64. You will find in the fourth of my inaugural lectures, at the 98th paragraph, this statement,—much denied by modern artists and authors, but nevertheless quite unexceptionally true,—that the entire vitality of art depends upon its having for object either to state a true thing , or adorn a serviceable one . The two functions of art in Italy, in this entirely liberal and virescent phase of it,—virgin art, we may call it, retaining the most literal sense of the words virga and virgo,—are to manifest the doctrines of a religion which now, for the first time, men had soul enough to understand; and to adorn edifices or dress, with which the completed politeness of daily life might be invested, its convenience completed, and its decorous and honourable pride satisfied.

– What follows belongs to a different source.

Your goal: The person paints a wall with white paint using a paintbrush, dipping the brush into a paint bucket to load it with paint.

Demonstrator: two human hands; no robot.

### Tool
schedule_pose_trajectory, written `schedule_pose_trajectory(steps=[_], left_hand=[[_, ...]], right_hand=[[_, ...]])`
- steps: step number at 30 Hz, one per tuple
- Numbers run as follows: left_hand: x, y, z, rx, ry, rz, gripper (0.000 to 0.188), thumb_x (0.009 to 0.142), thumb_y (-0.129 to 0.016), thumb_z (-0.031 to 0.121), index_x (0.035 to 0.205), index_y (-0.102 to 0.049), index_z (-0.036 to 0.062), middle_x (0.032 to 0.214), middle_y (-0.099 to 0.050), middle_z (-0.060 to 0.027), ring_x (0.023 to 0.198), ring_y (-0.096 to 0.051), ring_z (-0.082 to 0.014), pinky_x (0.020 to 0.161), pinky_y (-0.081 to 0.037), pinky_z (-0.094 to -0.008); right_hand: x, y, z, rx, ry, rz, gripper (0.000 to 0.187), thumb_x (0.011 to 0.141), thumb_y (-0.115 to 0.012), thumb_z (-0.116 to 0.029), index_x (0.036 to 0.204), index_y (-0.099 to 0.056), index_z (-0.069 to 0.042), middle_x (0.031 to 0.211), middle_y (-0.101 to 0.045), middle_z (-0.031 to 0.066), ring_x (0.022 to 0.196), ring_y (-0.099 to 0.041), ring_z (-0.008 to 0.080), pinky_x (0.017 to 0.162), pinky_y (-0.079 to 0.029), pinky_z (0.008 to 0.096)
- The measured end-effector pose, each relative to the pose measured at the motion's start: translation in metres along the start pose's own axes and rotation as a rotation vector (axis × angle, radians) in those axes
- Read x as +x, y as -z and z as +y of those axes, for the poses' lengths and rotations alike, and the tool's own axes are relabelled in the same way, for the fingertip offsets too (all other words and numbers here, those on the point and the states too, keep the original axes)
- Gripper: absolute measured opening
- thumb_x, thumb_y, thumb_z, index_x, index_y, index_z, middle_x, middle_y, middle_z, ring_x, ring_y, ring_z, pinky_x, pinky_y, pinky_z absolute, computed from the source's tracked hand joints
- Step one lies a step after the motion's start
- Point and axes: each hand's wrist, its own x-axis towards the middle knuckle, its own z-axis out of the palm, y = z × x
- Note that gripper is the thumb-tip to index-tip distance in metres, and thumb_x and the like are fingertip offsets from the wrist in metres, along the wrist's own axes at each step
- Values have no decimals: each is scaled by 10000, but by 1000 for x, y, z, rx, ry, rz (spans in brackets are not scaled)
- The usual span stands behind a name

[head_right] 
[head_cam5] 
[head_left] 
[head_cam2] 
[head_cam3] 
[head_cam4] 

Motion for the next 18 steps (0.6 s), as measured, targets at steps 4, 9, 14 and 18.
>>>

65. That pride was, among the men who gave its character to the century, in honourableness of private conduct, and useful magnificence of public art. Not of private or domestic art: observe this very particularly.

"Such was the simplicity of private manners,"—(I am now quoting Sismondi, but with the fullest ratification that my knowledge enables me to give,)—"and the economy of the richest citizens, that if a city enjoyed repose only for a few years, it doubled its revenues, and found itself, in a sort, encumbered with its riches. The Pisans knew neither of the luxury of the table, nor that of furniture, nor that of a number of servants; yet they were sovereigns of the whole of Sardinia, Corsica, and Elba, had colonies at St. Jean d'Acre and Constantinople, and their merchants in those cities carried on the most extended commerce with the Saracens and Greeks." 13 13 Sismondi; French translation, Brussels, 1838; vol. ii., p. 275.